### Problem requirements
Nothing in the data may be altered, so output all of it exactly.

### Supplied data
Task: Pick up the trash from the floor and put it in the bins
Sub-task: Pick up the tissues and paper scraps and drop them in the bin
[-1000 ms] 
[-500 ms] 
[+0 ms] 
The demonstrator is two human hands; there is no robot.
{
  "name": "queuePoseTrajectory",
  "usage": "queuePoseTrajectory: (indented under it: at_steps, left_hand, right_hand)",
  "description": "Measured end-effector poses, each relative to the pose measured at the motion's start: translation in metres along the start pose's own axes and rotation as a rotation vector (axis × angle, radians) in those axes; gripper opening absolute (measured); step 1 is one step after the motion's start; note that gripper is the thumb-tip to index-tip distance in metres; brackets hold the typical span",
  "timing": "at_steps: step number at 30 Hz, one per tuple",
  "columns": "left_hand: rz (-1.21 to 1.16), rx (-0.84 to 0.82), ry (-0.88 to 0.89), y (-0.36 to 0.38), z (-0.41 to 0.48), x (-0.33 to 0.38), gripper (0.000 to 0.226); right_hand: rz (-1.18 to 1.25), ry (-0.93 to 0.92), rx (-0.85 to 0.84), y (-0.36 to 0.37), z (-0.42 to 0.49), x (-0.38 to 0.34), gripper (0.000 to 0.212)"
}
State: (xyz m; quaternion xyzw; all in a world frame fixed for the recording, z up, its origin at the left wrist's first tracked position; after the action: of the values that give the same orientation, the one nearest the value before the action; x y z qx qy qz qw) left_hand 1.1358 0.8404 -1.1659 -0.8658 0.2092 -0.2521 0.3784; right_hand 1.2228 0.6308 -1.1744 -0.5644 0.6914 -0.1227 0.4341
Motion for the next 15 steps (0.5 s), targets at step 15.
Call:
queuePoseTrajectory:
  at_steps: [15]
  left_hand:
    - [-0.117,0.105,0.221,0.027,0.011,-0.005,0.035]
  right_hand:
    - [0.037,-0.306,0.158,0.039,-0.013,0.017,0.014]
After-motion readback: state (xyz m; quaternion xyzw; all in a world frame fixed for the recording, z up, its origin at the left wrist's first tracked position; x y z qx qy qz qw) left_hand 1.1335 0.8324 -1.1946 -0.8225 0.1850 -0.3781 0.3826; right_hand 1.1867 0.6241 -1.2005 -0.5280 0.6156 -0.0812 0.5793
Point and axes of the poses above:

### Response to this exercise
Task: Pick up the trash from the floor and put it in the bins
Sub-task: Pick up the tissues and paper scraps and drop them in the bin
[-1000 ms] 
[-500 ms] 
[+0 ms] 
The demonstrator is two human hands; there is no robot.
{
  "name": "queuePoseTrajectory",
  "usage": "queuePoseTrajectory: (indented under it: at_steps, left_hand, right_hand)",
  "description": "Measured end-effector poses, each relative to the pose measured at the motion's start: translation in metres along the start pose's own axes and rotation as a rotation vector (axis × angle, radians) in those axes; gripper opening absolute (measured); step 1 is one step after the motion's start; note that gripper is the thumb-tip to index-tip distance in metres; brackets hold the typical span",
  "timing": "at_steps: step number at 30 Hz, one per tuple",
  "columns": "left_hand: rz (-1.21 to 1.16), rx (-0.84 to 0.82), ry (-0.88 to 0.89), y (-0.36 to 0.38), z (-0.41 to 0.48), x (-0.33 to 0.38), gripper (0.000 to 0.226); right_hand: rz (-1.18 to 1.25), ry (-0.93 to 0.92), rx (-0.85 to 0.84), y (-0.36 to 0.37), z (-0.42 to 0.49), x (-0.38 to 0.34), gripper (0.000 to 0.212)"
}
State: (xyz m; quaternion xyzw; all in a world frame fixed for the recording, z up, its origin at the left wrist's first tracked position; after the action: of the values that give the same orientation, the one nearest the value before the action; x y z qx qy qz qw) left_hand 1.1358 0.8404 -1.1659 -0.8658 0.2092 -0.2521 0.3784; right_hand 1.2228 0.6308 -1.1744 -0.5644 0.6914 -0.1227 0.4341
Motion for the next 15 steps (0.5 s), targets at step 15.
Call:
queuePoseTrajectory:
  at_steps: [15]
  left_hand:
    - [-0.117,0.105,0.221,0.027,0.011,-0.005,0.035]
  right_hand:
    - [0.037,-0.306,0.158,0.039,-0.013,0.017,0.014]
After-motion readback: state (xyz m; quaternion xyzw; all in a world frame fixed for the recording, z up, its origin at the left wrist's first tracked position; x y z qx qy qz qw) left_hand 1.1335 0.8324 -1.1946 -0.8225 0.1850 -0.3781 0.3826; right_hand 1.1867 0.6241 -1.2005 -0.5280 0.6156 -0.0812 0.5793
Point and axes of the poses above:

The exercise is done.